The hospice is deserted. A dirty, derelict building where bodies are kept alive by machines and medicines. Still smells like piss.
I sneak into his room, the cap lowered over my face. Not that it matters. I’ve become unrecognisable. By the time I close the distance from the door to his bed, the guilt has eaten me like vultures ravish a corpse. I push it aside.
He’s lying on the bed. His face has sunken in since the last time I saw him. It’s because most of his food comes through a fucking tube. The room is dark and dreary, like the clouds outside have somehow congregated inside his room. I step closer to the bed, and he flinches. He knows I’m here.
“Hi, Derek.” I sit in the chair next to the bed. It’s too soft and I sink into it. He tilts his head to the right and opens his eyes. He barely reacts.
I sigh, looking at the man I crippled. He’s stayed just the way I left him – broken and alone.
“I… um…” I stammer, the words lodging in my throat. Talking to him here would be an admission, but I’ve done so much wrong I need to do this. Maybe part of my conscience can still survive.
“I’m sorry.” I blurt it out, and his eyes open a fraction more. I scrub both hands over my face as I search for the right words. “I didn't realise what you were doing. I should have listened.”
There’s a muted rasp as he opens his mouth, and I think he wants to speak. I push forward from my seat, searching his face. His lips twist and a broken cackle breaches his dry lips. It’s sharp and hoarse. I search his face as I straighten up and move away from him.
The cackle grows, trickling out of him in a maddening cascade that turns into a hysterical ugly howl. It’s harsh and throaty, and he begins to choke on his laughter. His body shakes on the bed like he might be having a fit, and still his contorted face twists as the cracked laughter falls from him and fills the room.
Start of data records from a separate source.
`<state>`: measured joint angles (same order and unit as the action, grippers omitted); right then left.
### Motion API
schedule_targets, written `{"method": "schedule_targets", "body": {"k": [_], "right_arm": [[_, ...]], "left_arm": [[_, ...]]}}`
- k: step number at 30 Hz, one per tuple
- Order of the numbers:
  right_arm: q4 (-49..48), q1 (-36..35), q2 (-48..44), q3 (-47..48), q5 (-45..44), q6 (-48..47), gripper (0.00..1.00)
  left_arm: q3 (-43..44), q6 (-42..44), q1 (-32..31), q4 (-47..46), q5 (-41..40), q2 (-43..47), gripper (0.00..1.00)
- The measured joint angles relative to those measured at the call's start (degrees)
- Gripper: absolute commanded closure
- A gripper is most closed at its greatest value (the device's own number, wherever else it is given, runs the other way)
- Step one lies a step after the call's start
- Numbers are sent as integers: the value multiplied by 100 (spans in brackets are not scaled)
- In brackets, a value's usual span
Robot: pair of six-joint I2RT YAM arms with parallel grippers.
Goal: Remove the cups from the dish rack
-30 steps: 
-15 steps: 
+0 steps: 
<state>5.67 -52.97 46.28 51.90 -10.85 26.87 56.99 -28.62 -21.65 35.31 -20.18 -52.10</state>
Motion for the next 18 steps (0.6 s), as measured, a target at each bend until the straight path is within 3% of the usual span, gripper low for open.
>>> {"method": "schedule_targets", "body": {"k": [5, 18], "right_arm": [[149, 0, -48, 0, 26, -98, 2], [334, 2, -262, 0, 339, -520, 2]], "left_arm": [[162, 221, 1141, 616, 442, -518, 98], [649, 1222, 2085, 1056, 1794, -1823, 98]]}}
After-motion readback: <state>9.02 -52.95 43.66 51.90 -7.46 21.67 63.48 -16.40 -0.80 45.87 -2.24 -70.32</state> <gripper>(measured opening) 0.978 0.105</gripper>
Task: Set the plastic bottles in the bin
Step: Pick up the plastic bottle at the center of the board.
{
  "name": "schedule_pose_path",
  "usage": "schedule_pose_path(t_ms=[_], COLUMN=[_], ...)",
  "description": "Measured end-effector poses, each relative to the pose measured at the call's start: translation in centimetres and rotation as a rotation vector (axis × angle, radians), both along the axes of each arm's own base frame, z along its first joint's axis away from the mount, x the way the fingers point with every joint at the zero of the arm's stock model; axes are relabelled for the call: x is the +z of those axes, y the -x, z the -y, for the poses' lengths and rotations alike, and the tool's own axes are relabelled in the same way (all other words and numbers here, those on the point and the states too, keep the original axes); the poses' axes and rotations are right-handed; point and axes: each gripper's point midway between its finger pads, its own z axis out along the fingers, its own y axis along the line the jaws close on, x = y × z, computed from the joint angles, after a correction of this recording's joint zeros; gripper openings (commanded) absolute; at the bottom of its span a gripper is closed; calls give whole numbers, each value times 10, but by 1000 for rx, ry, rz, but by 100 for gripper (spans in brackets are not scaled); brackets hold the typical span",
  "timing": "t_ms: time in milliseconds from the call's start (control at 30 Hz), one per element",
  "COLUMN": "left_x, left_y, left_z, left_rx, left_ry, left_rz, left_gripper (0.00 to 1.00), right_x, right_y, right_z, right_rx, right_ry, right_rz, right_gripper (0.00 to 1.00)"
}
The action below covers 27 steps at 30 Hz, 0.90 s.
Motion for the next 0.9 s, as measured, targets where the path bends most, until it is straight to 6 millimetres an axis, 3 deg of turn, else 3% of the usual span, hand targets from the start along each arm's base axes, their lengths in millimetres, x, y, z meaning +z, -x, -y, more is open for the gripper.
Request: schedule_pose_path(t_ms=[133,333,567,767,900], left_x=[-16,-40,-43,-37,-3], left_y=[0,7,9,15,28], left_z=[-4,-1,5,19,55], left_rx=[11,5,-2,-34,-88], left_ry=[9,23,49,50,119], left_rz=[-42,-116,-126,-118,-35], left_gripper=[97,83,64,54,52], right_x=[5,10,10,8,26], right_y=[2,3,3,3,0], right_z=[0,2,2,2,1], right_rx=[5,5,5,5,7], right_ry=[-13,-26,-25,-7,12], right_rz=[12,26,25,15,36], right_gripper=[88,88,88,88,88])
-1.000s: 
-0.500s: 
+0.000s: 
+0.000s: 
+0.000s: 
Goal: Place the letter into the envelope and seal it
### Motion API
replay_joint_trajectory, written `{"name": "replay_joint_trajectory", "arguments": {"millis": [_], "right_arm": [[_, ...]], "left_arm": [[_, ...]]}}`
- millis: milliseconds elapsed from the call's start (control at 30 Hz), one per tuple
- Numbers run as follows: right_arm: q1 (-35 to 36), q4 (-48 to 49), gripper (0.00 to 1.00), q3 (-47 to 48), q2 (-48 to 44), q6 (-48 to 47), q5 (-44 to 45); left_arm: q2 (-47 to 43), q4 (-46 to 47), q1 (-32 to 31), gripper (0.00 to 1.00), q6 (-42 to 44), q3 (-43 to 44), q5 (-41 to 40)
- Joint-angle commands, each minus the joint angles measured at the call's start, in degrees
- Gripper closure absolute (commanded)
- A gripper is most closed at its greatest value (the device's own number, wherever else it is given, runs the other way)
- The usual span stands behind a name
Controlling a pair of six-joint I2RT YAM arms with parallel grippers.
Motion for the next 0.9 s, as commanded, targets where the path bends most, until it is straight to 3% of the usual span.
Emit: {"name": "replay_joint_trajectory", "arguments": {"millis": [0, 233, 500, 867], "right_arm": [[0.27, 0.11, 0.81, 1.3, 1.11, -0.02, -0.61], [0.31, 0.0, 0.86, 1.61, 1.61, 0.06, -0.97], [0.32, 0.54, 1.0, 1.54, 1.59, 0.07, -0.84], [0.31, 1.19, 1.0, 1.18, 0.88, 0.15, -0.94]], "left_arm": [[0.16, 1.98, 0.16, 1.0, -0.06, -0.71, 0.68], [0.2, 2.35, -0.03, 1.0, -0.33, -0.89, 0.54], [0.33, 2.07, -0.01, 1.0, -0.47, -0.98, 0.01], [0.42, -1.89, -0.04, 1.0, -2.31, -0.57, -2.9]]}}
I back away. His body folds in on itself and he coughs like a dying man, spurting and moaning, but still he laughs, his mad eyes glued to my face.
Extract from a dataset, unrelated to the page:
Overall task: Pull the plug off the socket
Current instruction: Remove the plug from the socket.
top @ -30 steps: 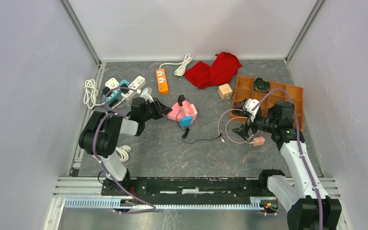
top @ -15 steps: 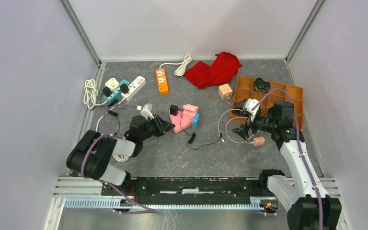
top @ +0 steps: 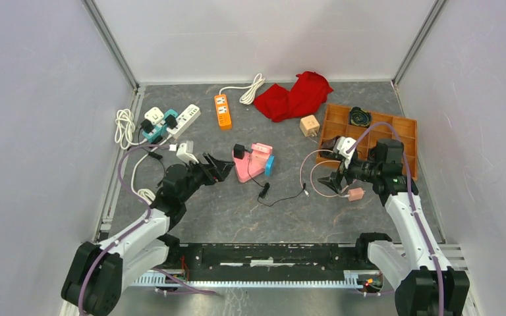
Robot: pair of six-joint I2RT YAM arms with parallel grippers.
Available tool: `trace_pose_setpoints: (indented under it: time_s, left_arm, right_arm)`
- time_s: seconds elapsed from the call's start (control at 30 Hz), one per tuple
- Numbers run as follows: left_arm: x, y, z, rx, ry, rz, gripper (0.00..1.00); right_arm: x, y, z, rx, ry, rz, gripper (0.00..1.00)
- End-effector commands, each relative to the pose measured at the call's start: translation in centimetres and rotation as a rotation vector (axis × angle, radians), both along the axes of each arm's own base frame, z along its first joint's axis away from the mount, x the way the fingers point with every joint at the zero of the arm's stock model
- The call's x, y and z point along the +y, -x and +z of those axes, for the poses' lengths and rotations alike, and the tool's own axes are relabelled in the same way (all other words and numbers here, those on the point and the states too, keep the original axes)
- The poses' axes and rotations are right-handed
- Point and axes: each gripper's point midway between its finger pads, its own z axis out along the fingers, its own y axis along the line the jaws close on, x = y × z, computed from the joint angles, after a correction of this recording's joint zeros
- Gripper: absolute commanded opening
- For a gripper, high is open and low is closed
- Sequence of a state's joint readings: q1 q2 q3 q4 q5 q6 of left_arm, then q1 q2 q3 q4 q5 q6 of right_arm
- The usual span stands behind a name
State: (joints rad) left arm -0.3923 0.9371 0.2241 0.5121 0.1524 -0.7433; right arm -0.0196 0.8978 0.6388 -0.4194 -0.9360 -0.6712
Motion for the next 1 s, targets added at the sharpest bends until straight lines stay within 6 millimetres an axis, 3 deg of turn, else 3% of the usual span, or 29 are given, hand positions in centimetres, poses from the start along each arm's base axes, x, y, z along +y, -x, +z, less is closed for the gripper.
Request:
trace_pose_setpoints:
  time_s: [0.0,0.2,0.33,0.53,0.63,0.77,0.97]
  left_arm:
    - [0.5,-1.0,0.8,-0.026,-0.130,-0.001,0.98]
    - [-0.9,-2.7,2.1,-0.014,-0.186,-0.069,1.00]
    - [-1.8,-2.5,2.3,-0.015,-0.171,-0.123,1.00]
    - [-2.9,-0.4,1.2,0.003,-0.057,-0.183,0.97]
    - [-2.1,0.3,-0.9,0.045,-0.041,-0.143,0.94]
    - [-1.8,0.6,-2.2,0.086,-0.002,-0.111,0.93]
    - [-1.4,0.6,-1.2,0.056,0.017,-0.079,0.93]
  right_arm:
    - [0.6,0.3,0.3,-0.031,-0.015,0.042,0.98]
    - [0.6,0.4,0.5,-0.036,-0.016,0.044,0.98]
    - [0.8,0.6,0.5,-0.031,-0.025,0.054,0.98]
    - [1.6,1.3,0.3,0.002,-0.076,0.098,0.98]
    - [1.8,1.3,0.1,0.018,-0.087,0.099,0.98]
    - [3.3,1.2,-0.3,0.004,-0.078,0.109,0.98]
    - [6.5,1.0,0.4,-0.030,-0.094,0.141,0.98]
I retreat from the room, the laughter following me like a dark shadow all the way to the elevator.
* * *
Ilurk outside the house, the one that used to be mine. I’m across the street, hidden in the shadows. If I breach my restraining order, they will throw me back in jail. Anger flickers inside me as I think about it all. I watch Annie as she drives up to the house. She’s smiling as she lets the girls out of the car. They are all talking animatedly, laughing, having fun, as if I was never a part of their lives, as if I wasn’t viciously sliced out and thrown away like a rotten piece of meat.
Annie opens the back door and pulls out the baby carrier. My son is asleep, totally unaware of my existence. The girls rush their mother and new sibling, cooing and reaching out. My fists clench, my dirty nails digging into my palm. I don’t even know his name. She didn’t even let me know when she went into labour. All I got was a text and a blurry picture two days later. The rage slices my insides, threatening to burst, and I clench my jaw forcing it down.
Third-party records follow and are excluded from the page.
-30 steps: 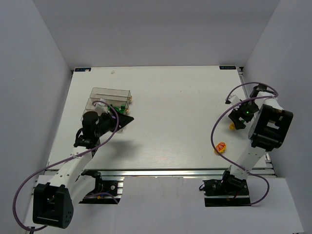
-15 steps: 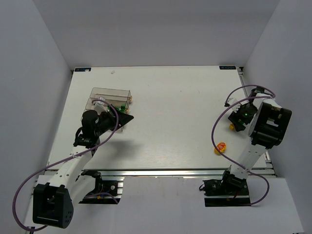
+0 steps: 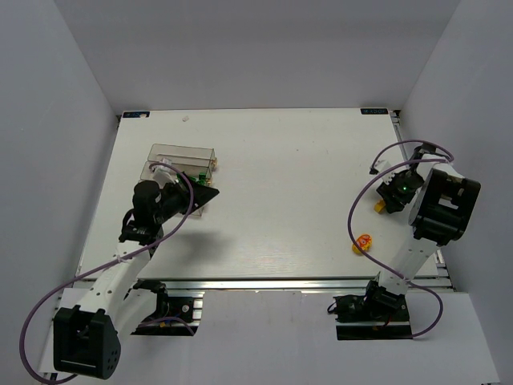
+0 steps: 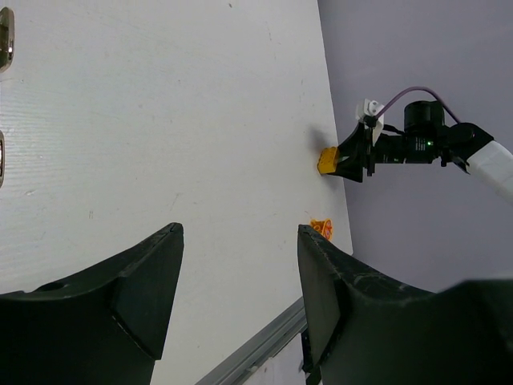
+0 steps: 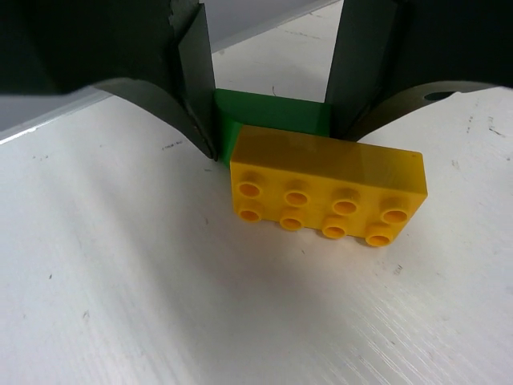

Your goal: Sort the legos into containers by color

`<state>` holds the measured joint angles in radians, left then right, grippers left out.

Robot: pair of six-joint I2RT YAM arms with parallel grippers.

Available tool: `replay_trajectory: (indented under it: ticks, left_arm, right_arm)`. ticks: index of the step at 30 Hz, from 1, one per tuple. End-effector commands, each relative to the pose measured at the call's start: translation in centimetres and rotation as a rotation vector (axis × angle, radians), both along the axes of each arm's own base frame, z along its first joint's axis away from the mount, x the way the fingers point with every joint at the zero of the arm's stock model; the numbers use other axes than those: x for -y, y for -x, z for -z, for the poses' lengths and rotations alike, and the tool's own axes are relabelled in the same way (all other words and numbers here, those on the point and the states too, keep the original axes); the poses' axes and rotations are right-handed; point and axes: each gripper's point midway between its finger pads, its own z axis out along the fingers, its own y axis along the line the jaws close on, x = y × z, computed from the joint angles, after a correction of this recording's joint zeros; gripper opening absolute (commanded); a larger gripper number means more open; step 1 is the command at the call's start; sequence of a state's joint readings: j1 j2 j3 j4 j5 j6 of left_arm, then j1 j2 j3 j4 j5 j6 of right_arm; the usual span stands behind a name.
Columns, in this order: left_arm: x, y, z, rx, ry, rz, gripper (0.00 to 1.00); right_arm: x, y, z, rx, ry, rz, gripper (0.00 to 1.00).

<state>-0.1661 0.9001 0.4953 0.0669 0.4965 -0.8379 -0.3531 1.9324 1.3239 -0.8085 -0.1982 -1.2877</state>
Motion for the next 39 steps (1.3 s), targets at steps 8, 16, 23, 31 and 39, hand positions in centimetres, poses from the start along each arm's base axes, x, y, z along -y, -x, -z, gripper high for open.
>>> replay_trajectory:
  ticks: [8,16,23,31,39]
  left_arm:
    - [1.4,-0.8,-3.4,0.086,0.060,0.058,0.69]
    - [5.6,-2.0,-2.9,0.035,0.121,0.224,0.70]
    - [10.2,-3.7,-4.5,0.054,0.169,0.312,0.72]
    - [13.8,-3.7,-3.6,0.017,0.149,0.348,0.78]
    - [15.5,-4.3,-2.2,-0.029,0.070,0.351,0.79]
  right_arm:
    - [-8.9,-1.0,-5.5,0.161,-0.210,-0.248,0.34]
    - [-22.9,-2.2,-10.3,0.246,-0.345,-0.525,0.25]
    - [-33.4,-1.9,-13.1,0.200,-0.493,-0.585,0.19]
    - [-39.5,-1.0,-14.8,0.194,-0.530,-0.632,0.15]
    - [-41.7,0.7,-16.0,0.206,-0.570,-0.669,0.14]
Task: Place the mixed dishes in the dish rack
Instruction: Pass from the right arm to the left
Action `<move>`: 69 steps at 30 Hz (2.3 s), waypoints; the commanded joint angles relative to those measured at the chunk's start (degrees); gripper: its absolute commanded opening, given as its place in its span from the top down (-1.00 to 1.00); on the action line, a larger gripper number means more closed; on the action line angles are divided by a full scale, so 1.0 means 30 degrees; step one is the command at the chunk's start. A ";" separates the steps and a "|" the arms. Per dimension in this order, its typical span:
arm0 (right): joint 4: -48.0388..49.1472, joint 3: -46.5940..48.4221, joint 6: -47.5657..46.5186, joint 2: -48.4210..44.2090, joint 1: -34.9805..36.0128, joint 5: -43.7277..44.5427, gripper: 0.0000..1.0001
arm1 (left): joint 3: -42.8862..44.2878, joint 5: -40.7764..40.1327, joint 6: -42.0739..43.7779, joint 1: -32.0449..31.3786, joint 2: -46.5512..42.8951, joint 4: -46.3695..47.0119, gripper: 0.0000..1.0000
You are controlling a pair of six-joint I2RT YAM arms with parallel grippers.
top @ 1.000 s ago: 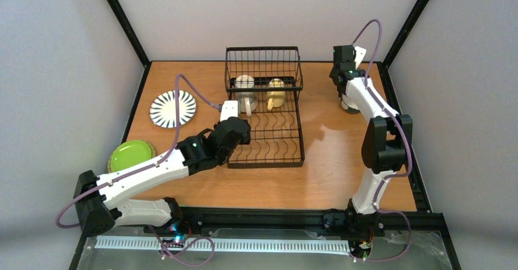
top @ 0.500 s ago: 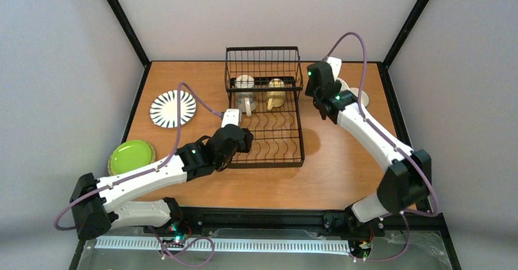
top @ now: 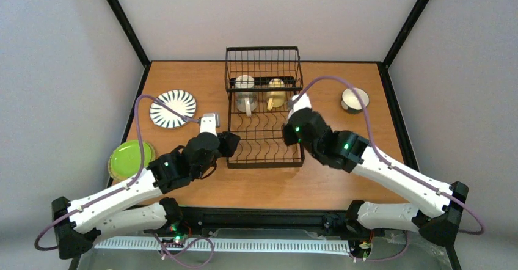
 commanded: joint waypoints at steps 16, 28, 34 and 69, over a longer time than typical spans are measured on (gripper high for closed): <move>-0.3574 -0.0060 -0.3435 0.2198 1.0998 0.1816 0.96 | 0.6703 0.0297 0.1474 0.0094 0.3374 -0.6527 -0.99; -0.3833 0.0372 -0.5261 0.3111 1.3394 0.3075 0.96 | 0.8325 0.5415 0.4394 0.0094 0.4601 -0.7826 -0.99; -0.3624 0.0391 -0.5815 0.3424 1.3507 0.3239 0.95 | 0.9327 0.7301 0.5641 0.0094 0.5537 -0.8354 -0.99; -0.2828 0.0915 -0.6979 0.3334 1.3752 0.2802 0.96 | 1.0059 1.1031 0.9242 0.0094 0.8652 -0.9473 -0.53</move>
I want to hold my son. To smell the top of his head and make him empty promises about how good life is going to be for him. But I can’t. She won’t let me near him. She won’t let me near any of them. Of course, I could fight, drag it out, make her pay, but she seems so goddamn happy. They all do. I’ve broken enough things. Somewhere inside of me, a longing flares – a desire to go back, to change it to how it used to be, to get my life back. But it’s as futile as my rage.
The girls walk inside and lights come on in various rooms. In my mind’s eye I see Annie going into the kitchen to start preparing tea while the girls run to the lounge or their rooms to play. She’ll feed the baby and they will have turns holding him. They giggle and laugh and ask when Daddy is coming home. I let out a ragged sigh.
The ache in my chest returns, like a heavy stone has been placed on it and it gets heavier each day. Heavier to carry, heavier to breathe. When I asked to see the girls, Annie insisted the visitations be monitored, like I’m some kind of feral dog that would hurt our babies. She never talks to me, not directly, just through her lawyers. The last time I approached her for a conversation she had me arrested for breaching the restraining order she put out on me. She put the kids under its protection too. I can’t go near my babies. My heart tips.
I stay a little longer, knowing that once that door closes nothing more will happen and there will be no more glimpses, just dreams.
I pull out the brown paper bag holding my bottle of whiskey and take a slow swig. The liquid burns everything inside. I want it to erase everything. By the time I finish the bottle it will.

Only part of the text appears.